Mit den konkreten Forderungen nach einer leichteren medizinischen Verwendung von Cannabis, THC-Grenzwerten im Straßenverkehr, drugchecking und vor allem den Fachgeschäften für “weiche Drogen” haben die Grünen ein gutes Programm für Hanffreunde vorgelegt.


Renate Künast (Bündnis 90/ Die Grünen) Spitzenkandidatin zur Bundestagswahl 2009
Renate Künast (Bündnis 90/ Die Grünen) – Spitzenkandidatin zur Bundestagswahl 2009
Jürgen Trittin (Bündnis 90/ Die Grünen) - Spitzenkandidat zur Bundestagswahl 2009
Jürgen Trittin (Bündnis 90/ Die Grünen) – Spitzenkandidat zur Bundestagswahl 2009

Weiterführende Informationen

  • Webseite von Bündnis 90/ Die Grünen
  • Bundestagswahlprogramm von Bündnis 90/ Die Grünen zur Bundestagswahl 2009 (PDF)
  • Kontakt zu den Grünen
  • Einschätzung und Wahlempfehlung

    Die Grünen haben ein gutes Programm vorgelegt und einige sinnvolle Anfragen und Anträge ins Parlament gebracht.
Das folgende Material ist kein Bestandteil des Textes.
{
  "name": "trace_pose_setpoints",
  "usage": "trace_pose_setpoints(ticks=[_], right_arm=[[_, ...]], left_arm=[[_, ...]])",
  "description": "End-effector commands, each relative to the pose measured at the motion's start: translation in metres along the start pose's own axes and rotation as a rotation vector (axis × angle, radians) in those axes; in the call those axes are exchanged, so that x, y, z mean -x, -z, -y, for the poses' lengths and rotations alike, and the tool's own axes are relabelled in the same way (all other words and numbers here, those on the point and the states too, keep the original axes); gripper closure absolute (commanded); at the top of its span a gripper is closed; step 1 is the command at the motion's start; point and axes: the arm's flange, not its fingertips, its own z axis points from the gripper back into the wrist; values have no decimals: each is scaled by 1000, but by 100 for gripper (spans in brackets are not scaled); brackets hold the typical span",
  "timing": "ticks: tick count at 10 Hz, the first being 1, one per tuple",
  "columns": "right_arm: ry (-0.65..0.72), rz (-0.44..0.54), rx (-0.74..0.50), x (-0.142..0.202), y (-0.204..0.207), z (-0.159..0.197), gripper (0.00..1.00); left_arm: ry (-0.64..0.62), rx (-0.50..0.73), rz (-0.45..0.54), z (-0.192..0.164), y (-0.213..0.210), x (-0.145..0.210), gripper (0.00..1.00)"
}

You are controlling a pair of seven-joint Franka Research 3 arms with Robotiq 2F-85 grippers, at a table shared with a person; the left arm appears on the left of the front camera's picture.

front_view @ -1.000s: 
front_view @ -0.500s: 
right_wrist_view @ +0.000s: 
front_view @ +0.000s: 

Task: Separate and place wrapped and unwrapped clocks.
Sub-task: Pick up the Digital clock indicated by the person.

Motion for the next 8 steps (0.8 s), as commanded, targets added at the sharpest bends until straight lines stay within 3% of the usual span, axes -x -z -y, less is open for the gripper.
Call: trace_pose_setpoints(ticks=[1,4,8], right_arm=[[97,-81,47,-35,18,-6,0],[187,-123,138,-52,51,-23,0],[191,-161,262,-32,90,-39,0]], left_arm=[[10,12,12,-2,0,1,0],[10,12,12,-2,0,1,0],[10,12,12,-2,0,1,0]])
Eine öffentliche Debatte über Cannabis haben sie aber kaum angestoßen und es bleibt fraglich, ob sie das Thema in möglichen Koalitionsverhandlungen diesmal erfolgreicher vertreten.

    Je nach Verhandlungspartner haben die Grünen aber vermutlich bessere Chancen, ihre Vorstellungen wenigstens ansatzweise in die Realität umzusetzen, als die Linken, mit denen niemand koalieren will. Unter dem Strich landen die Grünen im DHV-Wahlranking knapp auf Platz 1 vor den Linken.